A primary metric is the main metric used to decide whether to ship an experiment's treatment to all users. It's the metric that answers the experiment's core question: did this change make the product better in the way we hypothesized? In practice, "primary metric" and "success metric" are often used interchangeably. The distinction, where one exists, is emphasis: "primary" highlights that this is the single most important metric among potentially several success metrics.
When an experiment tracks multiple success metrics, the primary metric is the one that gets the final word. If the primary metric shows a statistically significant improvement and the other success metrics are neutral, the team ships. If the other success metrics improve but the primary is flat, the result is ambiguous at best.
Why does designating a primary metric matter?
Pre-registering a primary metric before the experiment starts is what separates rigorous experimentation from post-hoc storytelling.
Without a designated primary metric, teams face a temptation after results come in: pick whichever metric moved and call that the success. This is a form of multiple testing without correction. If you track ten metrics and declare victory on whichever one hits significance, you have roughly a 40% chance of a false positive even when the change had no real effect. The Confidence blog on multiple testing corrections covers this in detail.
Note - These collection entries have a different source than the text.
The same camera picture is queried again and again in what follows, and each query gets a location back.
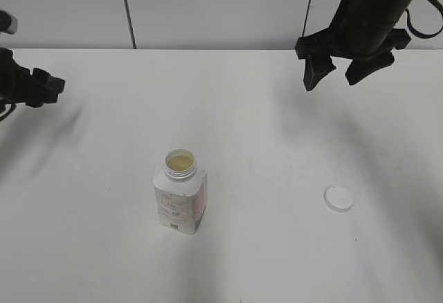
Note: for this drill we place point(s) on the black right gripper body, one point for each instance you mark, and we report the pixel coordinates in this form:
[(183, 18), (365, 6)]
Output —
[(326, 43)]

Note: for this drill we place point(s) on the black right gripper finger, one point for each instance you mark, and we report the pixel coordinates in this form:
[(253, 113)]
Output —
[(359, 70), (316, 68)]

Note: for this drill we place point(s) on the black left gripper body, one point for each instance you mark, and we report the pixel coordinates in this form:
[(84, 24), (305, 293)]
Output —
[(33, 88)]

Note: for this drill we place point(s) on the white bottle cap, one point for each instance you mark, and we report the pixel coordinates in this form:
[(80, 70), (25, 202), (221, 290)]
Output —
[(338, 199)]

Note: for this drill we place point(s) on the white meinianda bottle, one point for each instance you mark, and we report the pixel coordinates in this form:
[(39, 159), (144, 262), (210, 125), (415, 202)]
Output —
[(180, 186)]

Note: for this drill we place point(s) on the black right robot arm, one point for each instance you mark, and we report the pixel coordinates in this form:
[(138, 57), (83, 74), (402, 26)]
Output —
[(363, 31)]

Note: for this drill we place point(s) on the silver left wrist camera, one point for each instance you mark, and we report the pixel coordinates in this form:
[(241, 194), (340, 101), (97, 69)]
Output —
[(8, 23)]

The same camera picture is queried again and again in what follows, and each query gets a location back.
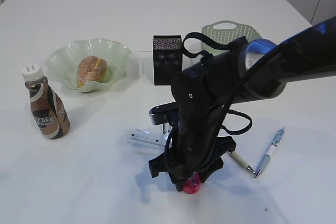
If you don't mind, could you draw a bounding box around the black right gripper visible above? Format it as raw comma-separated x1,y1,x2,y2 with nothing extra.
149,107,236,191

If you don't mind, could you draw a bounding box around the pink pencil sharpener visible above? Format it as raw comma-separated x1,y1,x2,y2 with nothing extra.
183,172,201,194

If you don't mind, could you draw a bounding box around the sugared bread bun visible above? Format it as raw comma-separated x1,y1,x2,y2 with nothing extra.
77,56,108,88

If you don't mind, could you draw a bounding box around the brown coffee bottle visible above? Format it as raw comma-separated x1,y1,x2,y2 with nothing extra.
22,64,70,140

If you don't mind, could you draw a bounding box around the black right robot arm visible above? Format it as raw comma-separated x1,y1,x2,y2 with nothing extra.
149,18,335,191

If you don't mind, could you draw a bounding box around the cream barrel pen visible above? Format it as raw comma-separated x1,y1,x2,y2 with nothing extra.
229,151,255,174

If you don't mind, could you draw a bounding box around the white blue pen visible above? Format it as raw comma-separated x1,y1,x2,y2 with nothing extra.
254,127,285,178

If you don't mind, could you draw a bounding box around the black mesh pen holder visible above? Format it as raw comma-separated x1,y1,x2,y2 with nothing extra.
153,35,183,86

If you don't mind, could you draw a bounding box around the green woven plastic basket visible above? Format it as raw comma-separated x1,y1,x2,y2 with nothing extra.
202,20,261,45

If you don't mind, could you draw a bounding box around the green wavy glass plate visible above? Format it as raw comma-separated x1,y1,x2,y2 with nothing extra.
45,38,131,93

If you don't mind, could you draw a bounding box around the clear plastic ruler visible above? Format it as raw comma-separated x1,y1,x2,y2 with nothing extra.
128,129,168,147

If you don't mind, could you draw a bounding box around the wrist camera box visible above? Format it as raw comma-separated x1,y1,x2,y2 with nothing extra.
149,102,180,132

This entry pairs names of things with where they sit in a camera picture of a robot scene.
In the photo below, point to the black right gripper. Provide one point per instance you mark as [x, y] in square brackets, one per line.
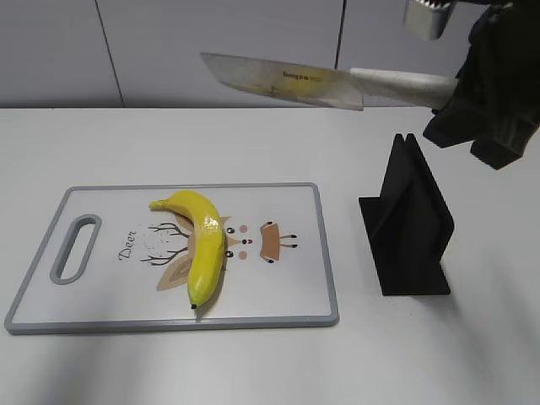
[497, 103]

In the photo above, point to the knife with speckled white handle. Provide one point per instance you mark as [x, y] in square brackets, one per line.
[328, 87]

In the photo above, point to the yellow plastic banana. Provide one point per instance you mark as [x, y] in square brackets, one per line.
[207, 262]

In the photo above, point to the black knife stand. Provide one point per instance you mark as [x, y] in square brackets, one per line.
[408, 224]

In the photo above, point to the white grey-rimmed deer cutting board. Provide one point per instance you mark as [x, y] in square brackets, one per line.
[109, 263]

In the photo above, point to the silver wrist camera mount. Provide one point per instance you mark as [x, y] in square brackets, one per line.
[427, 19]

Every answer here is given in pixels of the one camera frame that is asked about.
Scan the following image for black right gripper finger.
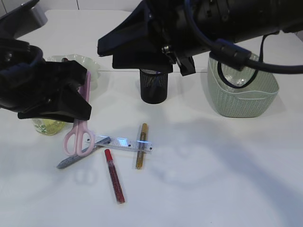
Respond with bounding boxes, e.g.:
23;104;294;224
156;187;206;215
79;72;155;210
97;4;156;56
111;48;173;73

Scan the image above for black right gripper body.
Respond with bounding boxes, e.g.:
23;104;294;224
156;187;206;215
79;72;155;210
142;0;213;76

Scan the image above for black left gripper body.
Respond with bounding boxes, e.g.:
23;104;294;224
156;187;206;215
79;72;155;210
0;39;87;113

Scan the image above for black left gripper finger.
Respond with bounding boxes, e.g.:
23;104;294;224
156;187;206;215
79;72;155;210
18;81;92;123

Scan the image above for yellow tea plastic bottle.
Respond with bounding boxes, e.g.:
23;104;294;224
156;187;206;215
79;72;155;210
31;119;66;136

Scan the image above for pink purple capped scissors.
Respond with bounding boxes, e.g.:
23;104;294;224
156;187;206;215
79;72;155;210
63;71;95;157

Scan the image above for clear plastic sheet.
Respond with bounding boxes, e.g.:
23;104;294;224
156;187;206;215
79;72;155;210
223;74;247;88

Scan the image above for right black blue robot arm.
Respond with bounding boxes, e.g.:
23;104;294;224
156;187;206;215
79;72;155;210
97;0;303;76

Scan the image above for black mesh pen holder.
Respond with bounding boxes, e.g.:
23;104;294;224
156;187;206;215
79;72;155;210
139;69;168;104

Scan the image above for green wavy glass plate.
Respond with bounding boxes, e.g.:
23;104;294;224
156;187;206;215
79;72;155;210
45;54;100;91

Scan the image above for silver glitter pen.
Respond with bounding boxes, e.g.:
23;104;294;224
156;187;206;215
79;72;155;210
56;137;111;169

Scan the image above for clear plastic ruler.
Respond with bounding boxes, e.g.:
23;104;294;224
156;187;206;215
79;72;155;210
95;135;153;153

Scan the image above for gold glitter pen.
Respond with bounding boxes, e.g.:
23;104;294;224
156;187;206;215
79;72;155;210
135;123;149;169

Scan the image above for green plastic woven basket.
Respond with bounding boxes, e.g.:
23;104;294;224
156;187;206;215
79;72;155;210
207;57;279;118

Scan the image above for red glitter pen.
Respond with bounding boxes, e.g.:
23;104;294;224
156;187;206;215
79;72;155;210
105;149;125;204

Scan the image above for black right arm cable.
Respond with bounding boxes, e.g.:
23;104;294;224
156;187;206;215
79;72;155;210
184;0;303;88

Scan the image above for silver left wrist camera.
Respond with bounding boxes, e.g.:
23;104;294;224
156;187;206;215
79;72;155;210
0;0;48;39
Confidence's experiment setup requires teams to specify their metric roles before the experiment starts: which metrics are success metrics, which are guardrails, which are secondary. The primary metric is the one the power analysis is designed around. Sample size calculations, experiment duration, and the minimum detectable effect all flow from what you need to detect on the primary metric specifically.
How do you choose the right primary metric?
The primary metric should be the one closest to the hypothesis. If you believe a change to the checkout flow will increase completed purchases, your primary metric is completed purchases, not page views, not button clicks, not time on page. Those can be secondary metrics that help you understand the mechanism, but the primary metric measures the outcome you predicted.
Three practical checks help.
Can you detect a meaningful change? If the primary metric has high variance or a low base rate, you may need more traffic than you have. Confidence's power analysis tells you whether your experiment is feasible for a given metric and minimum detectable effect before you start.
Does it move within your experiment window? A metric that takes 60 days to reflect a change isn't a practical primary metric for a two-week experiment. Use a validated proxy if the real outcome is too slow.
Is it aligned with what the business actually values? A primary metric that improves but doesn't connect to revenue, retention, or user satisfaction is measuring motion, not progress.